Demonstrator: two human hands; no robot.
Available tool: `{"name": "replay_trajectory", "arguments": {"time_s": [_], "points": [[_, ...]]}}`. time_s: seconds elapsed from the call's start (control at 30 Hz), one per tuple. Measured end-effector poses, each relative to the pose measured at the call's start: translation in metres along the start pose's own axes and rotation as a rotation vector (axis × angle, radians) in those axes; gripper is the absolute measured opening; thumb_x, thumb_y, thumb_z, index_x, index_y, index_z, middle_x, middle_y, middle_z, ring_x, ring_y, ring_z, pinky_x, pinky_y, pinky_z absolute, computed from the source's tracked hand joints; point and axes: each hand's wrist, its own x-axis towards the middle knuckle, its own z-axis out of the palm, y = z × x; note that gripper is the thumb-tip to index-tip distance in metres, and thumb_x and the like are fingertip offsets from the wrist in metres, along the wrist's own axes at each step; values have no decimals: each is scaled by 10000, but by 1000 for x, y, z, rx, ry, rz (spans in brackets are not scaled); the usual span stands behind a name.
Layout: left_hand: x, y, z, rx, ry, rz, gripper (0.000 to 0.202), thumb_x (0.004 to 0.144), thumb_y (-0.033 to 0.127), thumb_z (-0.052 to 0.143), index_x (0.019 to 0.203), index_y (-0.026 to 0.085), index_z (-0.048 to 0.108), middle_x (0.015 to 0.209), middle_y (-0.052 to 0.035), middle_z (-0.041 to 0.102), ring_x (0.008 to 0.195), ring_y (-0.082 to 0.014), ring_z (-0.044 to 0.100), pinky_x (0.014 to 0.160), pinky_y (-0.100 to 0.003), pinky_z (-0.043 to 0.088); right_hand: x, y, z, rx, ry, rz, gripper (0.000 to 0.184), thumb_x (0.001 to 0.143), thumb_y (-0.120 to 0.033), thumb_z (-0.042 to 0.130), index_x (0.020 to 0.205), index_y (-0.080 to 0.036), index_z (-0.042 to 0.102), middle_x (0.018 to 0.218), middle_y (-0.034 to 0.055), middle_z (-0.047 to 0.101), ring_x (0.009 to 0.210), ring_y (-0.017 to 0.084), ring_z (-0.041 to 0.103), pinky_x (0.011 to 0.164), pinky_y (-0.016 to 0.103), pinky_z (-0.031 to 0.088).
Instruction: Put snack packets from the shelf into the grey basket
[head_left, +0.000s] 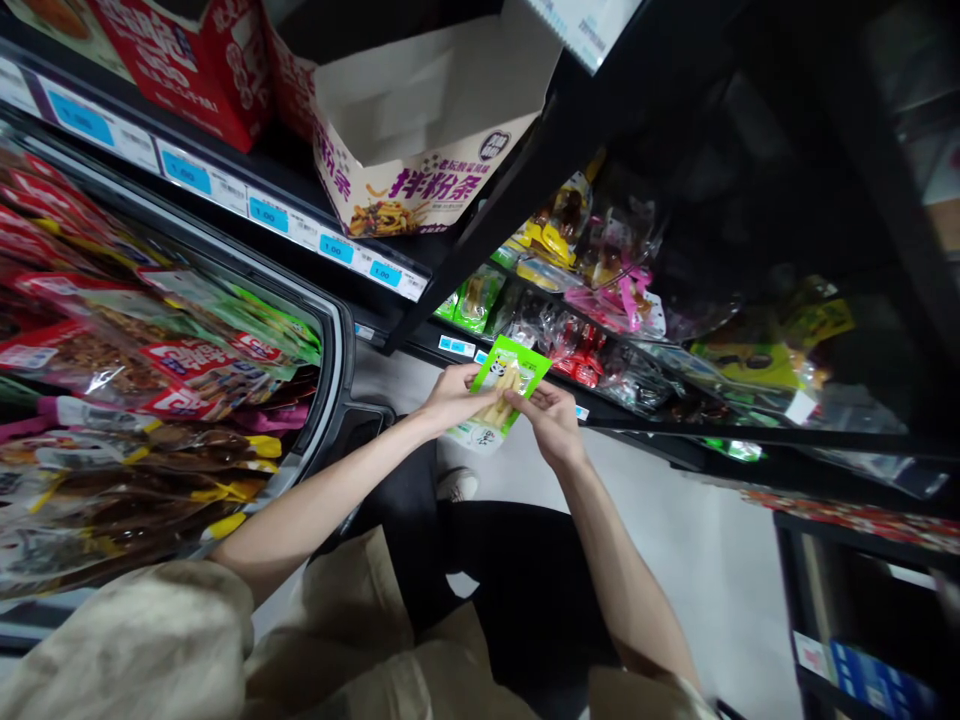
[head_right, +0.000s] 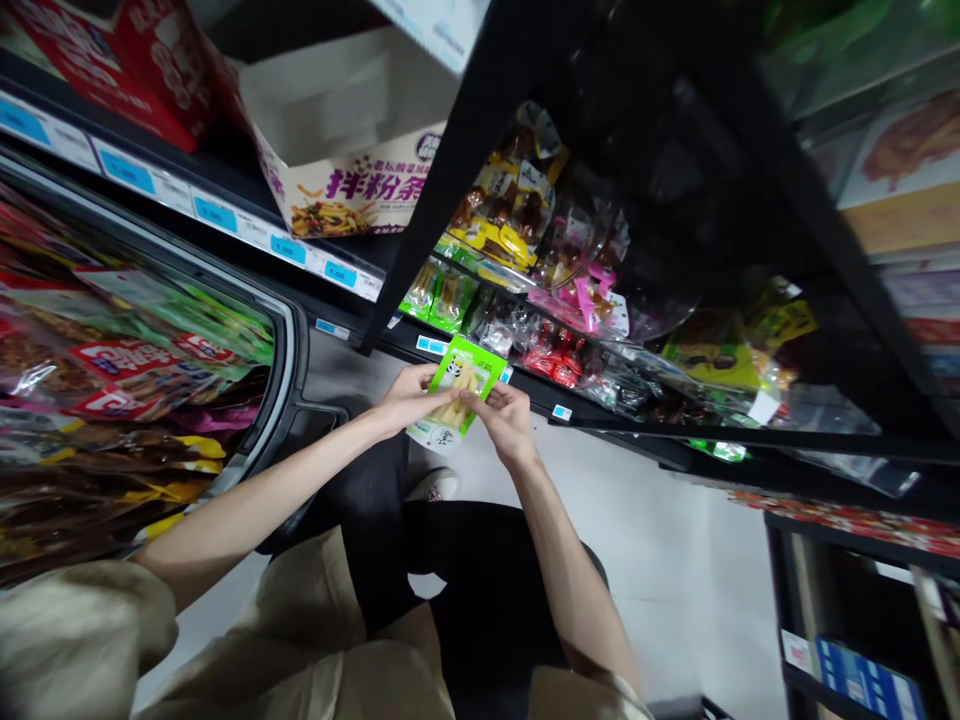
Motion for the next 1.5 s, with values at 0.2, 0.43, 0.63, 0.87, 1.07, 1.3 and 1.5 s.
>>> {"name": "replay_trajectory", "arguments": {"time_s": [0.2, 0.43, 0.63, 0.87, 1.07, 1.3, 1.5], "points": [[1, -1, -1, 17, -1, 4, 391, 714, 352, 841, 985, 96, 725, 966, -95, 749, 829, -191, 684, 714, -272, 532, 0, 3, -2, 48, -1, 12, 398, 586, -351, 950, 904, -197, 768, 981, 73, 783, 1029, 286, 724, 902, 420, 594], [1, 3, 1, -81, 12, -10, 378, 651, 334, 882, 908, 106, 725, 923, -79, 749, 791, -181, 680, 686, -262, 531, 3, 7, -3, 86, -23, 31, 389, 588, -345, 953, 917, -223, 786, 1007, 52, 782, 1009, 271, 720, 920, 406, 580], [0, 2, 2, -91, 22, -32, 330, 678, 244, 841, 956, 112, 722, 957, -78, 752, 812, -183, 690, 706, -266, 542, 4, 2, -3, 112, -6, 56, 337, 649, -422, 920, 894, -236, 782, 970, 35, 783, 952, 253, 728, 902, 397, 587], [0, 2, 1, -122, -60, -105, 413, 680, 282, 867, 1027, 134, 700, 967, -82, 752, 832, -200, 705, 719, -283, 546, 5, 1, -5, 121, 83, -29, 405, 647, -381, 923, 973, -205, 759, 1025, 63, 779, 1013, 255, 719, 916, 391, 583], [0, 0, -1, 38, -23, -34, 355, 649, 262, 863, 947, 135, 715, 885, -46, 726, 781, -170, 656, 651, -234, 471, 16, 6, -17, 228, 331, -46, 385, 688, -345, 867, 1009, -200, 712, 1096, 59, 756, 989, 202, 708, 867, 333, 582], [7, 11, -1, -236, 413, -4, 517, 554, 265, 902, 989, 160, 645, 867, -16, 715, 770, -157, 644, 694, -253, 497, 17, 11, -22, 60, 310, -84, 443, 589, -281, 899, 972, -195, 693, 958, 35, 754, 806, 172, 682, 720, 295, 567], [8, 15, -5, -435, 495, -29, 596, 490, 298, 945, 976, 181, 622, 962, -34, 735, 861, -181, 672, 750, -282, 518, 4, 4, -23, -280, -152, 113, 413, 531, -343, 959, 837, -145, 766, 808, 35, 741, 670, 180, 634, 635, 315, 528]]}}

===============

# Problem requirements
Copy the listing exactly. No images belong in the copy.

# The completed task
Demonstrator: two human hands; no robot.
Available tool: `{"name": "replay_trajectory", "arguments": {"time_s": [_], "points": [[_, ...]]}}`. time_s: seconds elapsed from the call's start (control at 30 Hz), one per tuple. Measured end-effector poses, each relative to the pose measured at the call's start: translation in metres along the start pose's own axes and rotation as a rotation vector (axis × angle, radians) in those axes; gripper is the absolute measured opening; thumb_x, thumb_y, thumb_z, index_x, index_y, index_z, middle_x, middle_y, middle_z, ring_x, ring_y, ring_z, pinky_x, pinky_y, pinky_z absolute, computed from the source's tracked hand joints; point and axes: each hand's wrist, its own x-axis towards the middle knuckle, its own z-axis out of the palm, y = z × x; note that gripper is the thumb-tip to index-tip distance in metres, and thumb_x and the like are fingertip offsets from the wrist in metres, along the wrist's own axes at each step; values have no decimals: each is scaled by 10000, but by 1000 for x, y, z, rx, ry, rz (spans in brackets are not scaled); the usual span stands behind a name.
Layout: left_hand: x, y, z, rx, ry, rz, gripper (0.000 to 0.202), thumb_x (0.004 to 0.144), thumb_y (-0.033 to 0.127), thumb_z (-0.052 to 0.143), index_x (0.019 to 0.203), index_y (-0.026 to 0.085), index_z (-0.048 to 0.108), middle_x (0.015 to 0.209), middle_y (-0.052 to 0.035), middle_z (-0.041 to 0.102), ring_x (0.008 to 0.195), ring_y (-0.082 to 0.014), ring_z (-0.044 to 0.100), pinky_x (0.014 to 0.160), pinky_y (-0.100 to 0.003), pinky_z (-0.043 to 0.088); right_hand: x, y, z, rx, ry, rz, gripper (0.000 to 0.184), thumb_x (0.001 to 0.143), thumb_y (-0.120 to 0.033), thumb_z (-0.042 to 0.130), index_x (0.020 to 0.205), index_y (-0.080 to 0.036), index_z (-0.042 to 0.102), middle_x (0.018 to 0.218), middle_y (-0.034 to 0.055), middle_z (-0.047 to 0.101), ring_x (0.009 to 0.210), ring_y (-0.017 to 0.084), ring_z (-0.041 to 0.103), pinky_x (0.011 to 0.164), pinky_y (-0.016 to 0.103), pinky_z (-0.031 to 0.088).
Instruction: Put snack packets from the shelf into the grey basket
[head_left, +0.000s] 
[head_right, +0.000s] 
Motion for the next 1.5 s, with values at 0.2, 0.43, 0.63, 0.87, 1.07, 1.3 and 1.5 s.
>>> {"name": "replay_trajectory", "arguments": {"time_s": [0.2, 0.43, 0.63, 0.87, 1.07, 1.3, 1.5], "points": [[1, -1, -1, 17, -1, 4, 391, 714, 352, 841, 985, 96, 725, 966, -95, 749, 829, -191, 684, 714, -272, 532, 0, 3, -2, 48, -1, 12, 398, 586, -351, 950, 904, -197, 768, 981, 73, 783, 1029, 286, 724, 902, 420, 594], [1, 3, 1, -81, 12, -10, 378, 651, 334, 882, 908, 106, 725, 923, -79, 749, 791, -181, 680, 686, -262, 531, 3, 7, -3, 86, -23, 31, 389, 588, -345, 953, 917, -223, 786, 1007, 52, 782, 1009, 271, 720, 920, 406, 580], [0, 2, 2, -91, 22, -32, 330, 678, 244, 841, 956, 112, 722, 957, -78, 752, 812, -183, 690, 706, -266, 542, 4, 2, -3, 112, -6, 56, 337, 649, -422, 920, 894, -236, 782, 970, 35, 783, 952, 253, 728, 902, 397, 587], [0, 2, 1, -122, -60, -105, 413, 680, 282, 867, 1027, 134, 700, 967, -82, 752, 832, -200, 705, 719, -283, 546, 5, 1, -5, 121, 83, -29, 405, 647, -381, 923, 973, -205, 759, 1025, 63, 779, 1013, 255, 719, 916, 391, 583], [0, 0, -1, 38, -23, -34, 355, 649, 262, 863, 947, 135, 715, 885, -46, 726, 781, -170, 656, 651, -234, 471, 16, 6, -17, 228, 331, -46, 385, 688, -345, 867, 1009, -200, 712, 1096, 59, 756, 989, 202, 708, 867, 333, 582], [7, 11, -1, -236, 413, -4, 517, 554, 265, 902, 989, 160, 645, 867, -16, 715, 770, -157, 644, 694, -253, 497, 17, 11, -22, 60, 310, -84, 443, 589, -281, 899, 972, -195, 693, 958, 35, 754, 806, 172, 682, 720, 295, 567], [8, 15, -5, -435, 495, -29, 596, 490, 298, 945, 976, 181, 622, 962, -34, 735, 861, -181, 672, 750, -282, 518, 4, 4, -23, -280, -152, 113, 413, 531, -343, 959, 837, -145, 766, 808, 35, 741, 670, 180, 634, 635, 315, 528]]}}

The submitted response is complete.